Economist Joseph Stiglitz: Job creation, not austerity, should be policy goal

May 13, 2011 | Alex Stone

Joseph Stiglitz, Photo: EconomyWatch

In an NPR interview, Nobel Prize-winning economist Joseph Stiglitz explains why public investments in infrastructure, technology and education aren’t only good for job creation – they guarantee the “future potential output” of the economy.

These types of investments pay huge dividends and have a high rate of return. By spending more on schools, roads and science and technology, the U.S. will be in a stronger position to create and attract jobs with a highly skilled workforce.
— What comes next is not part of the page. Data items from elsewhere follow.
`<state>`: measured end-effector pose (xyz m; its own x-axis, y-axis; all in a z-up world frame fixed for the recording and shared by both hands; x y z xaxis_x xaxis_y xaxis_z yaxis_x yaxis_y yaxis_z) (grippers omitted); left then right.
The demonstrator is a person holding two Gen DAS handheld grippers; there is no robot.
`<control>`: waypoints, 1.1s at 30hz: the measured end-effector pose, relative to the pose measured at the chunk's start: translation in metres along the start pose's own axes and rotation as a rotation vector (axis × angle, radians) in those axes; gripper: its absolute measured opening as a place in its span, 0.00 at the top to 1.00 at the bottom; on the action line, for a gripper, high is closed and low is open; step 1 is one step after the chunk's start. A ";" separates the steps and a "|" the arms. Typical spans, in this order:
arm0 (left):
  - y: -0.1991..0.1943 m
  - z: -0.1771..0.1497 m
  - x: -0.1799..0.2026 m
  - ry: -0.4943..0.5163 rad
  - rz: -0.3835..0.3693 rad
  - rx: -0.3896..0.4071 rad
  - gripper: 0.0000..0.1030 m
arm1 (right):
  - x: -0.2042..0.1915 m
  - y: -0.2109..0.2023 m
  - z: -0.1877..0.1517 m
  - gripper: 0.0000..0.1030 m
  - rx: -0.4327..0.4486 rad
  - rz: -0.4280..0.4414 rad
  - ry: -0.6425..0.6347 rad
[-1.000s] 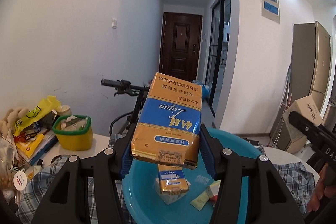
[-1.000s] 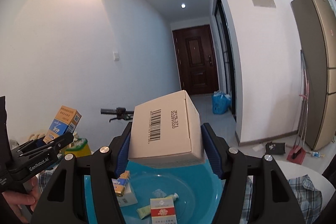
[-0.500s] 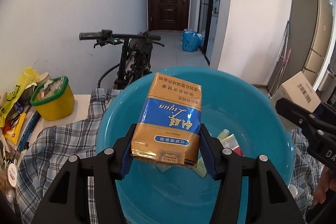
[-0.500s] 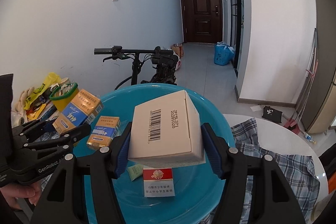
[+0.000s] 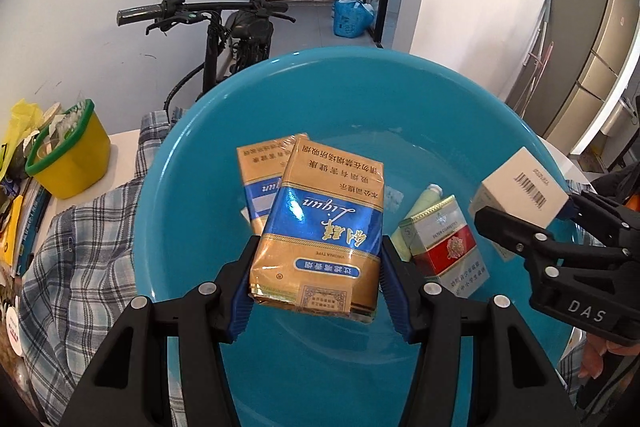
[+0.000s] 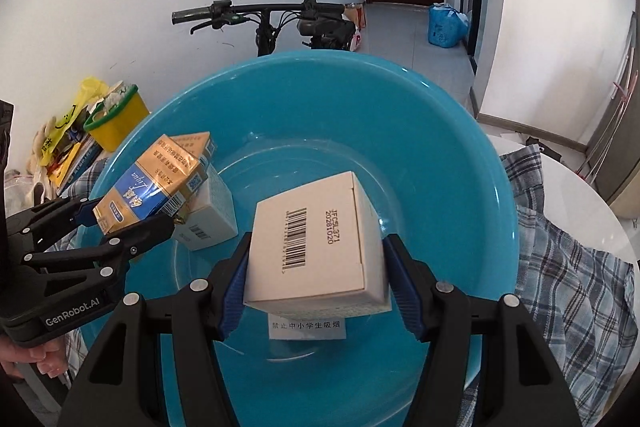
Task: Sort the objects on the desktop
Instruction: 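Lower the gold-blue box with the left tool while the right tool lowers the white box into the basin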
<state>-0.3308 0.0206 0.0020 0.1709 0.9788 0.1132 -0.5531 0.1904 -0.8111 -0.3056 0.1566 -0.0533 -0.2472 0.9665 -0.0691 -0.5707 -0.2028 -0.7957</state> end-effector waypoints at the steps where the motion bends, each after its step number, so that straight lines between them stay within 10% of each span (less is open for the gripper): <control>1: -0.001 -0.001 0.002 0.005 -0.018 0.000 0.44 | -0.001 0.000 0.000 0.41 -0.003 0.001 -0.006; 19: 0.011 -0.018 0.045 0.153 -0.129 -0.105 0.44 | 0.021 -0.016 0.006 0.40 0.041 -0.034 0.035; 33: 0.023 -0.030 0.052 0.205 0.022 -0.137 0.44 | 0.005 -0.012 0.003 0.40 0.019 -0.017 -0.019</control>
<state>-0.3097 0.0733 -0.0280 0.3299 0.9439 -0.0130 -0.4454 0.1435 -0.8838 -0.3023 0.1634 -0.0420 -0.2521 0.9667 -0.0444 -0.5897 -0.1899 -0.7850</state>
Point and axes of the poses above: each gripper's, at about its wrist camera, not at the fingertips, and y roughly the way its jaws point, x to its right, z to its top, the point moved 2 cm from there along y, roughly the way its jaws point, and after that the axes turned 5 degrees about -z, right-handed, at the moved point
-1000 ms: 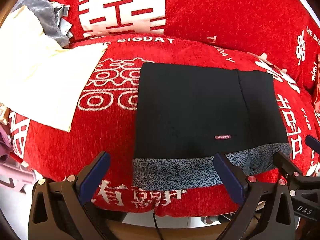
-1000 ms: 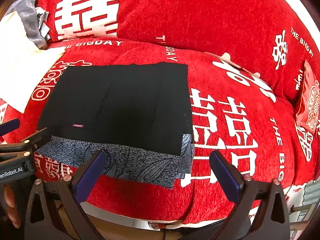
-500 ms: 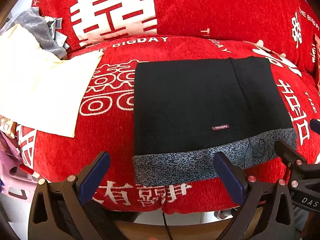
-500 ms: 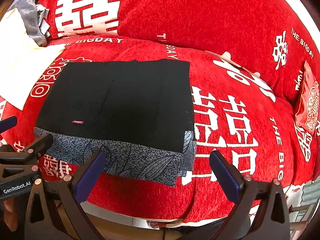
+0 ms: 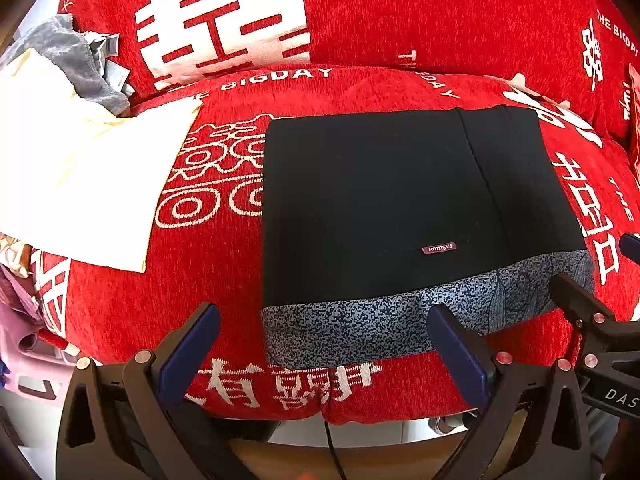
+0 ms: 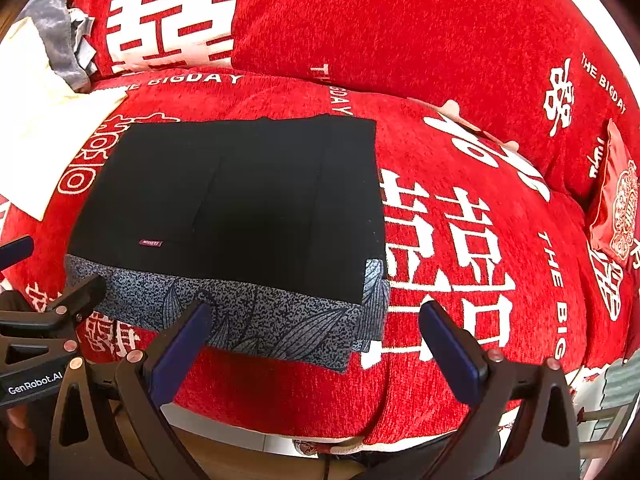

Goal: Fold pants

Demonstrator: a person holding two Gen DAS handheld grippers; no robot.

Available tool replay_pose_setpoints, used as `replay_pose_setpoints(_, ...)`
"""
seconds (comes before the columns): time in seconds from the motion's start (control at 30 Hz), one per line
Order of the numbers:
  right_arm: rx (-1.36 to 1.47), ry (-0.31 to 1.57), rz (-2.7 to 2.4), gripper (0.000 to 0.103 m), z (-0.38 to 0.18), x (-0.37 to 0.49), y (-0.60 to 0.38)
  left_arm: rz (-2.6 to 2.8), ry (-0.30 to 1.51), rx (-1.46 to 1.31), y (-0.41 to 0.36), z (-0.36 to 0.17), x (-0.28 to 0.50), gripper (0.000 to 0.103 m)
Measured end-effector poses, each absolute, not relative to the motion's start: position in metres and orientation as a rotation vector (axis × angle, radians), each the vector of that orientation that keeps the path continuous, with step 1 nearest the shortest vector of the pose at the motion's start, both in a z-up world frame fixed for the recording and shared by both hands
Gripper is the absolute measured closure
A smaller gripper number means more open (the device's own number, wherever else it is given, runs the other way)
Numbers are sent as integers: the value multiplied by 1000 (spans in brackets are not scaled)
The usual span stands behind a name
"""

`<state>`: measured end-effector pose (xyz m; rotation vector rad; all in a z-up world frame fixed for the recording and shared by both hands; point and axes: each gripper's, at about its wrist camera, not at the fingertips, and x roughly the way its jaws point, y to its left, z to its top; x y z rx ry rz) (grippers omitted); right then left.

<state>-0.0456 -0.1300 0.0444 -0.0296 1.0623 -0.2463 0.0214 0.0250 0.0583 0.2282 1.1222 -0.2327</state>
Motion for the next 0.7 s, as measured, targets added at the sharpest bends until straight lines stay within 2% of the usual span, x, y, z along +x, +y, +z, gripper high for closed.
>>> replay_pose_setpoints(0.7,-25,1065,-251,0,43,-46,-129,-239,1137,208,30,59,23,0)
In turn, these jobs and companies will drive economic expansion, and the resulting tax revenues can be used to pay down the deficit.

Stiglitz argues for these investments, and against “mindless austerity”, asserting extreme cuts to domestic spending won’t lower the deficit – and will instead have the opposite affect:

The economy is going to get weaker, tax revenues will go down, more people will be unemployed, expenditure for unemployment insurance will go up, expenditure for welfare payments will go up, and the savings and the deficit will be much smaller than they anticipated.

We’re already seeing, you know, you might say examples, case studies, of this. The U.K. began its austerity package and the economy has gone into a double dip.”

Listen to the full interview with Joseph Stiglitz here.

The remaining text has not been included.